Talk:Vigenère cipher/Cryptanalysis

⚠️ Warning: This is a draft ⚠️

This means it might contain formatting issues, incorrect code, conceptual problems, or other severe issues.

If you want to help to improve and eventually enable this page, please fork RosettaGit's repository and open a merge request on GitHub.

I'm not completely sure how algorithmically feasible this task is, but it at least sounds interesting. (Well, I'm not sure how feasible it is to do this completely automatically.) I'll try to add an example soon. [[User:MagiMaster|MagiMaster]] 05:37, 31 May 2011 (UTC)

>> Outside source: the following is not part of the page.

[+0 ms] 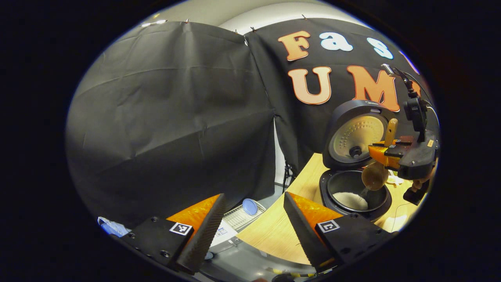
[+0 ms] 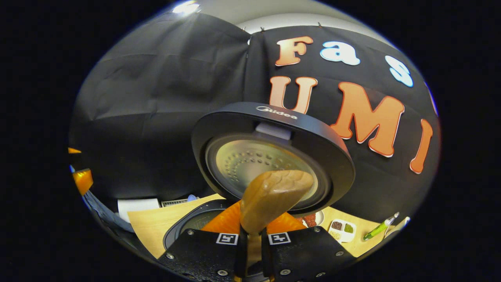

: C++ code added, but I'm not sure about how robust it is. There seems like a decent chance that the first part will pass a too-short key, and the second part doesn't have any checks on the final output. Another chi-squared check doesn't work, which also makes me suspect that the chi-squared check in the first part isn't the best solution either, even if it does ok. [[User:MagiMaster|MagiMaster]] 11:28, 31 May 2011 (UTC)

: There. I changed the chi-squared test to something that maximizes the correlation instead. Smaller pieces increase the correlation artificially, so I added a weight against them. It seems to work on nearly all the ciphertext I've tried. Long keys are more likely to cause errors, but it still gets the length and most of the characters. A second pass to try and correct any errors by looking for words or common trigrams might not be a bad idea, but I don't think I'll do that myself. [[User:MagiMaster|MagiMaster]] 20:26, 31 May 2011 (UTC)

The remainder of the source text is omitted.